── DATASET EXCERPT ──

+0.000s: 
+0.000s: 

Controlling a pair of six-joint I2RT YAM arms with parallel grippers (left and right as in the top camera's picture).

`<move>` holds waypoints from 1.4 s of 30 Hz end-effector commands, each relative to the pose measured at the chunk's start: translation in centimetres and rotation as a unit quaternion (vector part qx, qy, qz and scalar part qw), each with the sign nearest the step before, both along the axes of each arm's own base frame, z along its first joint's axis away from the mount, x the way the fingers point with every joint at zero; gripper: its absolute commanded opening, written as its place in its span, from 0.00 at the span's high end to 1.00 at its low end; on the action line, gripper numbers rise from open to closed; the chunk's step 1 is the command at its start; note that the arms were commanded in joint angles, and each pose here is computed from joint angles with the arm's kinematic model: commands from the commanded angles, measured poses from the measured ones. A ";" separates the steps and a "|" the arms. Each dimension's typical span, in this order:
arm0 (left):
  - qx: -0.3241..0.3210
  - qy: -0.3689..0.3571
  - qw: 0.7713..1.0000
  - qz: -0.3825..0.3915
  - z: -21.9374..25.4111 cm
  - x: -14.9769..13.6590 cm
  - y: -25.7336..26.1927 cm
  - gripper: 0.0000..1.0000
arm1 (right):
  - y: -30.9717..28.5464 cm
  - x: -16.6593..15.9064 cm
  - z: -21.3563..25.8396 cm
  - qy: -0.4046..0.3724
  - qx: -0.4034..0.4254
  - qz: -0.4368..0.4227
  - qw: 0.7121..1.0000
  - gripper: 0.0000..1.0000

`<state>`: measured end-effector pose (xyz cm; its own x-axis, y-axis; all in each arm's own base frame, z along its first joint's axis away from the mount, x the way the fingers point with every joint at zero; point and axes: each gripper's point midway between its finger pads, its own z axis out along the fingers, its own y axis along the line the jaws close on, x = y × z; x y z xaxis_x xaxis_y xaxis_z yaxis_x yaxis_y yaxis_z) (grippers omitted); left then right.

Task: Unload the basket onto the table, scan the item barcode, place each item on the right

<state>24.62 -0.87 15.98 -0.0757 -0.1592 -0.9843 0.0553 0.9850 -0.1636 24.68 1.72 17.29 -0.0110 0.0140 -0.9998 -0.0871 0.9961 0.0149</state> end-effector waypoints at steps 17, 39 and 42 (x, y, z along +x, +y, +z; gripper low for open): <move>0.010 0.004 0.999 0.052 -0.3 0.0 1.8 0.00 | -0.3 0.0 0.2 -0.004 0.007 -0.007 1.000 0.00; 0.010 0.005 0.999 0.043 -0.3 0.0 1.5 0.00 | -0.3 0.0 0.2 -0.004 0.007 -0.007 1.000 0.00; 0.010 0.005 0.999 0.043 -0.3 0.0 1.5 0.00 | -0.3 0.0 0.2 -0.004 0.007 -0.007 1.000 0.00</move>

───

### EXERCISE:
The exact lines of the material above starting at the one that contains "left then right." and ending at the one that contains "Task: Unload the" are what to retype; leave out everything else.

### TASK RESULT:
`<state>`: measured end-effector pose (xyz cm; its own x-axis, y-axis; all in each arm's own base frame, z along its first joint's axis away from the mount, x the way the fingers point with every joint at zero; point and axes: each gripper's point midway between its finger pads, its own z axis out along the fingers, its own y axis along the line the jaws close on, x = y × z; x y z xaxis_x xaxis_y xaxis_z yaxis_x yaxis_y yaxis_z) (grippers omitted); left then right.

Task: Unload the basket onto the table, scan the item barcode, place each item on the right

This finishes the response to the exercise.